··· DATASET EXCERPTS
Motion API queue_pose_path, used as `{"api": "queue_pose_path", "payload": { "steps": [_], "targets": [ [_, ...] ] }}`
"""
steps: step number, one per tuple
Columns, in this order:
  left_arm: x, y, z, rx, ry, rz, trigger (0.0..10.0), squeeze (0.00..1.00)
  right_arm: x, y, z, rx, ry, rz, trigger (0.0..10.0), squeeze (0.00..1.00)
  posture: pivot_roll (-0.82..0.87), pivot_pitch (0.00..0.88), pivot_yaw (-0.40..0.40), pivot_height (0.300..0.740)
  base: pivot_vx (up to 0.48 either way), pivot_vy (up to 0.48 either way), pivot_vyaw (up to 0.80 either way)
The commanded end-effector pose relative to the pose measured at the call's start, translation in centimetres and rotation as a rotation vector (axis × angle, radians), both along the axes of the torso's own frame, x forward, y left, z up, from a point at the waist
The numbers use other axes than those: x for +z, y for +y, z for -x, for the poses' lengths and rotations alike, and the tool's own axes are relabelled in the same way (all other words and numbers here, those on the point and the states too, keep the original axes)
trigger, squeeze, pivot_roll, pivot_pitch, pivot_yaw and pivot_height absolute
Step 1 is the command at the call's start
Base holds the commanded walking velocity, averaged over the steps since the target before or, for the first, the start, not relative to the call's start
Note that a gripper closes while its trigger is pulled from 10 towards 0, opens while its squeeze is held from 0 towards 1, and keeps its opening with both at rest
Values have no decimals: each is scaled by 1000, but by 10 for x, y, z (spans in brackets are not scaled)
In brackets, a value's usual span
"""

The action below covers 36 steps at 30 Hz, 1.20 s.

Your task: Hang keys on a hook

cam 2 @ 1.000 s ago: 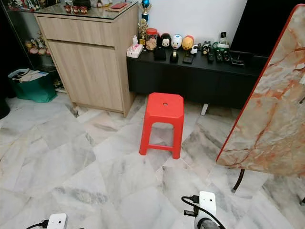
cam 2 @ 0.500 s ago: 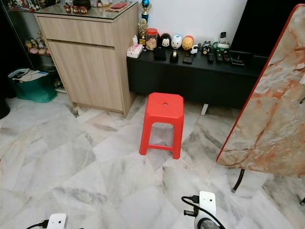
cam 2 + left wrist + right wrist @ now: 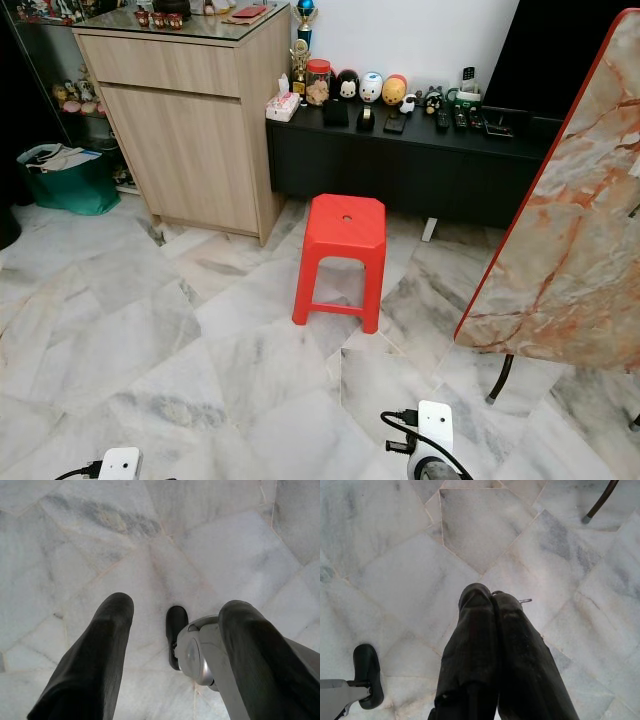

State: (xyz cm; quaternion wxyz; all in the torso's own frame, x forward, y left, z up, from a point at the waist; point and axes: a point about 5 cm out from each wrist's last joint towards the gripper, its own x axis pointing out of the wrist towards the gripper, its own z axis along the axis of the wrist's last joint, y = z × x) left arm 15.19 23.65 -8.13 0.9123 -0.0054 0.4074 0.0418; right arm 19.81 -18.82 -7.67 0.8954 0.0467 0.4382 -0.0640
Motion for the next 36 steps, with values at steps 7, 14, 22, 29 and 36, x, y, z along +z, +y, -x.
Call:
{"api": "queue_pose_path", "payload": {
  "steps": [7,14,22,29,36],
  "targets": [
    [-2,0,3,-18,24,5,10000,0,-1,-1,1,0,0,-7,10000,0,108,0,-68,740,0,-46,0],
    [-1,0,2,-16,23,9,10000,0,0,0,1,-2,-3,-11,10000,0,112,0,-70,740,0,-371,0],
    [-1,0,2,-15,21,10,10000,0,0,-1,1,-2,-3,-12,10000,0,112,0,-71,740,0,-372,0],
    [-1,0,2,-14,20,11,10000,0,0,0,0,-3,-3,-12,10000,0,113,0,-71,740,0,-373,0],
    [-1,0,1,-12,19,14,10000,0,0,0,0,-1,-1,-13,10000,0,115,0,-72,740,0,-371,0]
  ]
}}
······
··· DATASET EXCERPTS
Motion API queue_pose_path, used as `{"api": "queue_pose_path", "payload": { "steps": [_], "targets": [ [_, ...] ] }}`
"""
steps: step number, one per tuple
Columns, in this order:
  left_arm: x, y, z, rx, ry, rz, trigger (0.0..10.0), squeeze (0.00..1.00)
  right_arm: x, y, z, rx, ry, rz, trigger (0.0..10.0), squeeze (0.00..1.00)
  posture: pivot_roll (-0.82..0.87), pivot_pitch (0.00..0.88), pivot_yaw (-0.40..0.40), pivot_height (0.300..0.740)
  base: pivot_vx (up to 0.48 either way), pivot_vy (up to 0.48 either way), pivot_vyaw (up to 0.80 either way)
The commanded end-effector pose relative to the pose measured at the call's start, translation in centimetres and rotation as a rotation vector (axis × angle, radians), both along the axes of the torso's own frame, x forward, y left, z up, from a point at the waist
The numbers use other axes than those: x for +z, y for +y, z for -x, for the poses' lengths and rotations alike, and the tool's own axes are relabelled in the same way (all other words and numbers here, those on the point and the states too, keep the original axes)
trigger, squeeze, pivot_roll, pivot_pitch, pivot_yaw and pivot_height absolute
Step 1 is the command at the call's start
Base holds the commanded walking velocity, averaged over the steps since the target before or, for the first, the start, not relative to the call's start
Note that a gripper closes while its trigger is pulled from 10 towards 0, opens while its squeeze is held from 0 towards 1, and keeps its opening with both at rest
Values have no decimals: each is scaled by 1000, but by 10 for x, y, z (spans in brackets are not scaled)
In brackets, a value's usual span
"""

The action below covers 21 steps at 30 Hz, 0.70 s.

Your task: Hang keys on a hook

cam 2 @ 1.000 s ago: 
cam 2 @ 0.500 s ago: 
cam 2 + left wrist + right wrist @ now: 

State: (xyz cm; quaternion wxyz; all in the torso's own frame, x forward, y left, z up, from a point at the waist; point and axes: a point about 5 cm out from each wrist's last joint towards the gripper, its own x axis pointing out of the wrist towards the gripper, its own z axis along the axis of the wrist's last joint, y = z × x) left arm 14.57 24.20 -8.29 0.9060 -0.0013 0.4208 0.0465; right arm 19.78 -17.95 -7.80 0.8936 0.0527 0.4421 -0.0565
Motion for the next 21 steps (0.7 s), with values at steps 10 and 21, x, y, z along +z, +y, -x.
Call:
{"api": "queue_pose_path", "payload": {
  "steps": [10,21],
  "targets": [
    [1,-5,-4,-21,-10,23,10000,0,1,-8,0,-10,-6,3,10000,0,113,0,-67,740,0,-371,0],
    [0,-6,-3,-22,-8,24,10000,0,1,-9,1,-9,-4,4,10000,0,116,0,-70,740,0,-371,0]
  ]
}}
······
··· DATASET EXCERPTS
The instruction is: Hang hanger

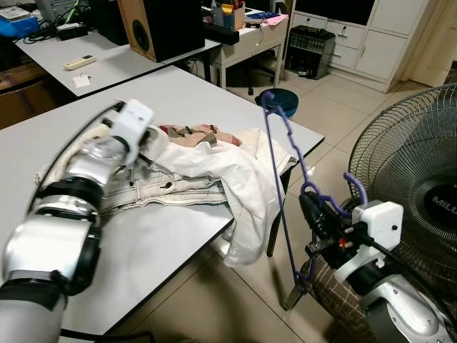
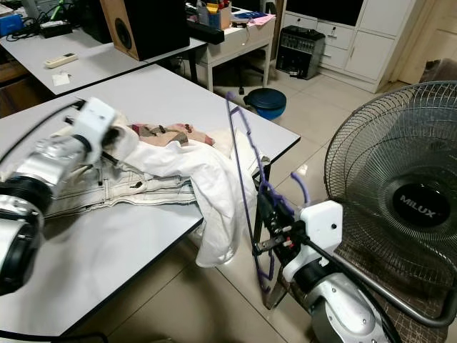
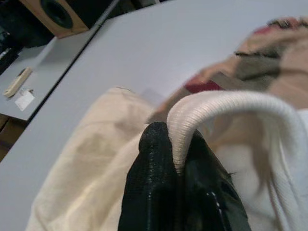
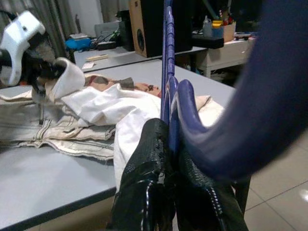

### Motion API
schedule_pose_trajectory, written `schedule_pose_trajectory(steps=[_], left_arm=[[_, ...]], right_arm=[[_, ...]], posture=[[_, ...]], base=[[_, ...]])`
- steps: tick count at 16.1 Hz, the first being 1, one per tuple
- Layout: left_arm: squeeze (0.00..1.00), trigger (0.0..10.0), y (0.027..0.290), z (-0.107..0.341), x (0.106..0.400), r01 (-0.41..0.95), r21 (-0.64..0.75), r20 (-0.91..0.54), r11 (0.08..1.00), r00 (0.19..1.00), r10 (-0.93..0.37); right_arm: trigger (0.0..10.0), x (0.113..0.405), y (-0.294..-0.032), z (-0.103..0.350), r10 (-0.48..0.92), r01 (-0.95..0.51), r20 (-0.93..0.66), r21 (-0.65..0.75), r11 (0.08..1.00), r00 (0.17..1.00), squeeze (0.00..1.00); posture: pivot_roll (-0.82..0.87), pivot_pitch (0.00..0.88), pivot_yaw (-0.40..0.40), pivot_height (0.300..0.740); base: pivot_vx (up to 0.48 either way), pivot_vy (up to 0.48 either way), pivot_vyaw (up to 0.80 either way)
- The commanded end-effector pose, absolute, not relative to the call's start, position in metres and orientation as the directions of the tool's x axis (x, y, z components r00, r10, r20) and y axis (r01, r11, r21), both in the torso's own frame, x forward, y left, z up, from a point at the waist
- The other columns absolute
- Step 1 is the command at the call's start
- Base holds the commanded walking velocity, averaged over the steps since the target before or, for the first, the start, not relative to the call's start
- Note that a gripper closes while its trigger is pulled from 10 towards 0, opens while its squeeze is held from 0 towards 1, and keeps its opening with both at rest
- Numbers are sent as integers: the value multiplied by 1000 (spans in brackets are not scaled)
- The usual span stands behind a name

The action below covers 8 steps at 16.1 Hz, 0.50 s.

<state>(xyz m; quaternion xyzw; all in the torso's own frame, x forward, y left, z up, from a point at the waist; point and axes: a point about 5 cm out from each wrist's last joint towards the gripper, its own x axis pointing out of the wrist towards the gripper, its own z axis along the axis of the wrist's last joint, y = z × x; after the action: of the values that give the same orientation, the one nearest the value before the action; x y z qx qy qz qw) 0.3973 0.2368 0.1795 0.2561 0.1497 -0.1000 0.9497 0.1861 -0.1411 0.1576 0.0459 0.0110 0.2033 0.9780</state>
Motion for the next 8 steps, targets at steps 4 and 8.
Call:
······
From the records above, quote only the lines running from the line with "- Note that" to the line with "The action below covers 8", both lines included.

**EXERCISE ANSWER**
- Note that a gripper closes while its trigger is pulled from 10 towards 0, opens while its squeeze is held from 0 towards 1, and keeps its opening with both at rest
- Numbers are sent as integers: the value multiplied by 1000 (spans in brackets are not scaled)
- The usual span stands behind a name

The action below covers 8 steps at 16.1 Hz, 0.50 s.

The exercise has been fully answered.